The interactive is an amazing display, allowing you to spin the globe and choose any country to show the amount of small arms import and export to and from other countries. But step back from the bells and whistles and try to identify what the reader would most likely want to do with this information. We would want to make comparisons. Here’s a question: I want you to compare the exports between China and the United States. Is it easy? Click on the U.S. and you see that the Export bar is half way up at 0.61 billion. Now click on China and you see that their Export bar is all the way to the top but at 58.1 million. Does this make it easy to compare? Visually, the orange bars aren’t consistent because the scale between countries varies (why is the higher number a smaller bar?). We must instead rely on the actual numbers. But if the actual graphics in a data visualization doesn’t help the reader, what good is it?

Your distance learning class assignment is the same as your homework assignment, which will be due next class: Pick one data visualization and critique on your blog with a 300-word post: is the graphical presentation effective at communicating the information? What is the takeaway message? Does it encourage exploration? Is it misleading? How are colors used? Does the form afford accurate comparisons?

How to Find Data

There’s a lot of data out there. But where do you start to find what you need?

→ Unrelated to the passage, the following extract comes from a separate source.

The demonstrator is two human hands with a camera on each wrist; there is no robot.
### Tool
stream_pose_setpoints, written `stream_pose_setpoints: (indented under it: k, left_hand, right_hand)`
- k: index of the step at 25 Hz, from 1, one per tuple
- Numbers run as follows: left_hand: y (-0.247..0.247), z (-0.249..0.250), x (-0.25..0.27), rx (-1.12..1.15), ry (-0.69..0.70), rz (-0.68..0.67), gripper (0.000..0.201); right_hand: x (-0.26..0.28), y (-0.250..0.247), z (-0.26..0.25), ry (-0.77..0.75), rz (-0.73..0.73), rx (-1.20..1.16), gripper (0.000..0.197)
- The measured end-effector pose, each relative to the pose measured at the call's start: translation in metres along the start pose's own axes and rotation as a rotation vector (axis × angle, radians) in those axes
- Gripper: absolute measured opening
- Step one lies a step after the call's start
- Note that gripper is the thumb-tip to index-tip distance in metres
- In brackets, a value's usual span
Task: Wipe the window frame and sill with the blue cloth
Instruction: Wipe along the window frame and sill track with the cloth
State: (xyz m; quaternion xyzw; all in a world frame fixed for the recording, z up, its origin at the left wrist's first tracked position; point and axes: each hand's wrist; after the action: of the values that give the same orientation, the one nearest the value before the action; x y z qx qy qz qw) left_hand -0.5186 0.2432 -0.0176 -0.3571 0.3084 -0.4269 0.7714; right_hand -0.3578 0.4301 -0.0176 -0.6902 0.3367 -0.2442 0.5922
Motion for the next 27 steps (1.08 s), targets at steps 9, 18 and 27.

Some basic strategies that work pretty well: Google it. That’s never a bad place to start and it only takes a second. (And use Google in a smart way. Use key words specific to your data. Use filetype: to narrow your search for specific file types. For example, use filetype: csv for only csv file formats. Use the results to dig deeper and discover related agencies that may have the data).

  • Figure out who should have the data? Who might have it? Is this information only the NYPD or the IRS can collect? The Departments of City Planning, Buildings, Housing, Finance and Taxation all keep tabs on who owns property in New York City, where that property is located and what it can be used for. If you know who ought to have the numbers you’re looking for, you can start your search by asking them.
  • Look at recent reporting about the subject. Who has been releasing reports? Who has been cited in stories? Go ask them for data, or ask them for help finding it.
  • Wikipedia is a fantastic resource. Don’t be afraid of it. Most information there comes with a citation — don’t take some Wikipedia author’s word for it, but do look at the source they cited and confirm that the numbers are there.
  • Look for think tanks and aid organizations that specialize in the issue you’re interested in.
  • Ask a librarian

Know your sources

You can get data anywhere, so it is up to you to decide whether or not you’re working with reliable data. You should know where your sources are coming from — do they have an agenda that can help you understand how they’re framing the data they put out? You can roughly guess who is behind NRA Institute for Legislative Action, but what about Law Center to Prevent Gun Violence? Don’t assume that a think tank is reliable just because it kind of feels professional.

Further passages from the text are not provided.